The more coffees brewed through the Canadiano, the more flavors the wood imparts into each cup. The natural finish is replaced over time by the coffee’s oils, and each type of wood interacts differently with different types of coffee. Harder, less absorbent woods like maple are ideal for lighter roasts, while more porous woods like walnut and cherry complement bolder, earthier flavors.
“You essentially try to get as much coffee as you can into the wood,” says Mani. “Kind of like a cast-iron skillet.” The Canadiano picks up more flavor with each use and requires several strong brews to season the wood before it can impart a complex profile. It’s the kind of challenge coffee aficionados thirst for, and one that speaks to the industry’s fascination with flavor. Since the product’s December release, Mani says response has been overwhelmingly positive.

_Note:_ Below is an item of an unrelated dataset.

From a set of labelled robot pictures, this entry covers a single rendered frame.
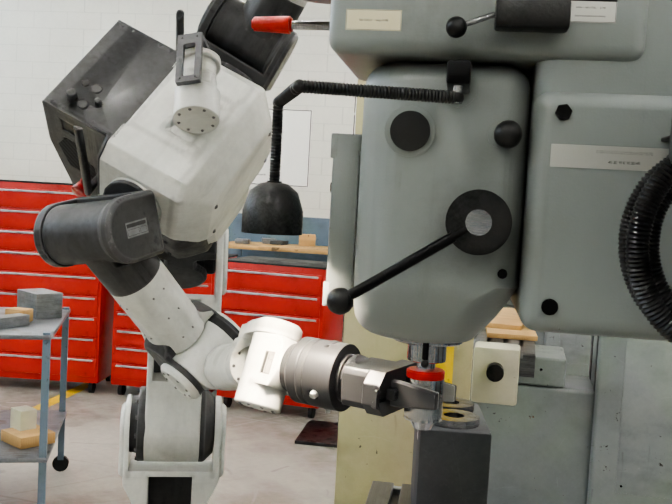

“We had this idea to try to brew coffee in just a piece of wood,” Mani says. “It’s very basic, very simple.” The company is in the process of creating a “camping” Canadiano—a sturdier version of the current pour-over that easily fits into a custom carrying case alongside a container of coffee—and recently released a “raw” series of untreated pour-overs that absorb even more potent oils from each cup.
—Regan Crisp is Fresh Cup’s associate editor.